Cleveland Clinic spotlights the innovations set to soon shape healthcare.

cleveland clinic,telehealth,innovations,health care analytics news

Photos: Cleveland Clinic

Although much of Cleveland Clinic’s list of the top 10 innovations expected in 2018 pertains to groundbreaking drugs or therapies, several stand at the intersection of healthcare and Silicon Valley-style technology.

Among these breakthroughs are the rise of distance health, central hospital monitoring with help from algorithms, and a push toward value-based care after surgeries.

Cleveland Clinic Innovations, the storied institution’s “commercialization arm” charged with turning in-house inventions into products and companies, recently published the rundown.

The annual forecast uses consensus insights from hospital leaders to lay out what will most affect healthcare over the next year and beyond. The list draws upon interviews from roughly 100 Cleveland Clinic experts and 150 nominations, which 2 separate committees then whittle down to 10.

Each candidate must boast “significant clinical impact and offer significant patient benefit in comparison to current practices,” according to the organization. What’s more, nominees must be commercially viable, close to market, and carry “significant human interest.”

The emergence of distance health took the No. 5 spot this year. Cleveland Clinic experts noted that healthcare has long strived to move into patients’ homes. Why? Quicker care and better outcomes. Telehealth, they said, also benefits the physically infirm and people most susceptible to infections.

Multidisciplinary experts and leaders have torn down various barriers over the years. More important, however, is widespread connectivity, which is a recent development, according to the clinic.

“The demand for distance health now has the global infrastructure to support and accelerate it,” the authors wrote, adding that experts believe “the emergence and acceleration of distance health technologies are assured in 2018.”

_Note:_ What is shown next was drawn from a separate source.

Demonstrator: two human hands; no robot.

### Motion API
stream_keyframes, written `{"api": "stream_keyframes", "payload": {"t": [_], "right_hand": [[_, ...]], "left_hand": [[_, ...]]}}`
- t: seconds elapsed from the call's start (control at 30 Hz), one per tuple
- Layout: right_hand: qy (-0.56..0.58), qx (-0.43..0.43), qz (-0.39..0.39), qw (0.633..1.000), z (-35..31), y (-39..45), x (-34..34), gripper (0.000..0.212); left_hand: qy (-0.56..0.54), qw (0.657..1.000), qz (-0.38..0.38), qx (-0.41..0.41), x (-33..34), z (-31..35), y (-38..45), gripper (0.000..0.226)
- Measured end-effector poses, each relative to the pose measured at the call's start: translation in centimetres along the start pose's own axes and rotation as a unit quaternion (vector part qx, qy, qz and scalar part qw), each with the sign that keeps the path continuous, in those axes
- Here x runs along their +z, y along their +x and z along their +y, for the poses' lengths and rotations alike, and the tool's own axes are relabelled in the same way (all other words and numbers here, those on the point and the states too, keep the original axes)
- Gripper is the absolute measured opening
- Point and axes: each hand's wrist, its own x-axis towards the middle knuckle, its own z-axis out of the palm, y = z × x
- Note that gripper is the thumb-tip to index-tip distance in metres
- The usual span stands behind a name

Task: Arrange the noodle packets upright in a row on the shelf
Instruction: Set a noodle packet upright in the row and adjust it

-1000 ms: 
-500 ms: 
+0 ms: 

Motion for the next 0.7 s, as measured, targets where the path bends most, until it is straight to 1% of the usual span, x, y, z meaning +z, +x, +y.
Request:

In hospitals, 90% of executives reported building some sort of telehealth program, the clinic added. Studies expect 7 million patients to receive care from this sprouting sector of healthcare in 2018. Nearly triple that number could use remote monitoring devices.

Centralized monitoring of hospital patients clocked in at No. 9. A response to “alarm fatigue,” observation hubs may soon play important roles in detecting problems in patients. Although this shift isn’t inherently analytical, its tools are.

In many cases, off-site monitors will use “advanced equipment, including sensors and high-definition cameras to monitor blood pressure, heart rate, heart rhythm, respiration, pulse oximetry, and more,” according to Cleveland Clinic. And then risk stratification algorithms scrutinize “complex data,” producing alerts for on-site responses, the authors wrote. Minor alarms, meanwhile, get filtered out.

“The results of the ‘eye in the sky’ approach are capturing the attention and imaginations of hospitals around the world,” according to Cleveland Clinic. “All signs indicate that 2018 will mark the year that [centralized monitoring units] grow exponentially while continually adding new patient-saving capabilities.”

Enhanced recovery after surgery earned the No. 8 slot on the list. Here, hospitals have used data and research to implement better pathways home. Patients, for instance, may eat before surgery now, but providers aim to encourage regular walking and not prescribe opioids, among other things.

The move has proved to be a win for value-based care. One program, which treated 9,000 patients, found a one-third drop in surgical complications. In total, Cleveland Clinic noted, the new protocols have cut costs by more than $6,500 per patient.